John Bursch Uses Porkopolis' Logical Arguments in Supreme Court Case: Obergefell v. Hodges

  • In November of 2014, the logical argument was made that marriage is not a United States Constitutional legal right.  
  • In October of 2009, the argument was made that a state's recognition of marriage was a tri-party agreement; with financial benefits to the couple being recognized by the state.  That argument was stated in the 6th Circuit DeBoer v. Snyder  opinion.

In his arguments against forcing states to recognize same-sex marriage in Obergefell v. Hodges, John Bursch (Special Assistant Attorney General for Michigan) used this exact same line of reasoning.   From the hearing's transcript (page 78) (emphasis added):
...In Butler, you said when someone's serving a life sentence, it's appropriate for the State to deny them the opportunity to marry because they never had that opportunity.

So even there, you you were tying the State interest that we're asserting here to marriage. 

And and let let's take away all laws regarding cohabitation and and intimacy outside of marriage so that there is no criminal conduct, the underlay for all those things. 

If the State today decided to have no marriage, as some States have proposed, that wouldn't violate a fundamental right. The fundamental right at stake in those cases was the right to be left alone, not the right, as Chief Justice Roberts intimated in the first part of this argument, to force the government to come into your home and recognize something and and to give you benefits. Those are two very different things. 

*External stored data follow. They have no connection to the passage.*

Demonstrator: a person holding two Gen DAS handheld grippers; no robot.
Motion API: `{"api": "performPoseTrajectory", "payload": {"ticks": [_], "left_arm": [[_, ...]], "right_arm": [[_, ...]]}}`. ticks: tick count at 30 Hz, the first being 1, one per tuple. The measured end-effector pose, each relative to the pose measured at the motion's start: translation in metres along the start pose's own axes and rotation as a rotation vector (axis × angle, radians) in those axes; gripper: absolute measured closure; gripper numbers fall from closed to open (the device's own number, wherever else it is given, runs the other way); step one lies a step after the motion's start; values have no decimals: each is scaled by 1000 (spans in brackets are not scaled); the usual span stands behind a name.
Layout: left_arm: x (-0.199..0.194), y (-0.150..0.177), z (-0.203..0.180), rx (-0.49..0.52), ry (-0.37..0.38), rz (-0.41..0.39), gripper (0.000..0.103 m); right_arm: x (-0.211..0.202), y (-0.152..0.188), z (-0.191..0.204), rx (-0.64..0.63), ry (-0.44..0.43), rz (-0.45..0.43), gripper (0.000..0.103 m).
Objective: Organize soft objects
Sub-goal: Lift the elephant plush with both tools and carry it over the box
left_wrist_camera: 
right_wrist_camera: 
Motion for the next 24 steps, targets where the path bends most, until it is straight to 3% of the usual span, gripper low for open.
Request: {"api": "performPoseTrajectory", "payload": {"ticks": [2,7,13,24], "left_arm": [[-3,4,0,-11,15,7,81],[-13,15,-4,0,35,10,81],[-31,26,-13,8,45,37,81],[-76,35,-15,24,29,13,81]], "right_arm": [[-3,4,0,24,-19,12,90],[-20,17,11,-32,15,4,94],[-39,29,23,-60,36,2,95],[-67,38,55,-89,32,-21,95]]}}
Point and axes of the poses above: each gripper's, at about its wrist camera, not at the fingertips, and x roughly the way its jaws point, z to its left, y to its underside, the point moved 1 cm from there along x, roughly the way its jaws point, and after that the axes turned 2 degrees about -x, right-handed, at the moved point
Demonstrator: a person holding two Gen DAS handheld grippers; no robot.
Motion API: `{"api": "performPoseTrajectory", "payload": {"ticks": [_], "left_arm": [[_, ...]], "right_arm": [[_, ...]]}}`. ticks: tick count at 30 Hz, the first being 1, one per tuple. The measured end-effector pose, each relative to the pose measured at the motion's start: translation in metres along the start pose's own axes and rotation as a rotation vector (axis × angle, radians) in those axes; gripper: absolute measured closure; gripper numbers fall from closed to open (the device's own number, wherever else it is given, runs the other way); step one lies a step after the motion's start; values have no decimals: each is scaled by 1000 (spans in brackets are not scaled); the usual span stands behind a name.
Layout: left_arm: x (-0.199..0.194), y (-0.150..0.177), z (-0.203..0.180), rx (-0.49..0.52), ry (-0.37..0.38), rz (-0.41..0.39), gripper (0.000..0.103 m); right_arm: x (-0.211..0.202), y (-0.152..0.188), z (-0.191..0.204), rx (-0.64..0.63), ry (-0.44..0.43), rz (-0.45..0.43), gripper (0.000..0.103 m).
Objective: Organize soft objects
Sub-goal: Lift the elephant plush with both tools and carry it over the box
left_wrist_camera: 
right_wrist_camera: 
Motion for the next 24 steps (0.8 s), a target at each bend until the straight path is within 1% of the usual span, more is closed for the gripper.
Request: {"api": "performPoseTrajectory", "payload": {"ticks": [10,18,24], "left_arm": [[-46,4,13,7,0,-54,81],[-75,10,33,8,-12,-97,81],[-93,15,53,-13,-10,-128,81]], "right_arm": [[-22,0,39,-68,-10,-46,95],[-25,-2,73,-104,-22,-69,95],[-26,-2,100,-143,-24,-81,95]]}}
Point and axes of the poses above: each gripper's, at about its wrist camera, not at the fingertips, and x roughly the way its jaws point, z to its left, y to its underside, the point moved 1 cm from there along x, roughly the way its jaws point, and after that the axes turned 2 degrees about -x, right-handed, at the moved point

And and you can draw the analogy to the abortion context. And I'm reluctant to bring that up, but, you know, in Roe v. Wade and Casey, this Court says the government cannot interfere in that private choice. That's a fundamental right. In Maher, the Court says but a woman cannot force the government to come participate in that by paying for it.

Likewise here. Lawrence said the government cannot interfere in private, intimate conduct. Our position is that the Court cannot, as a constitutional matter, say but yes, you can force the State into these relationships by by forcing them to recognize and give benefits to anyone. That's not the way that our fundamental rights doctrine works....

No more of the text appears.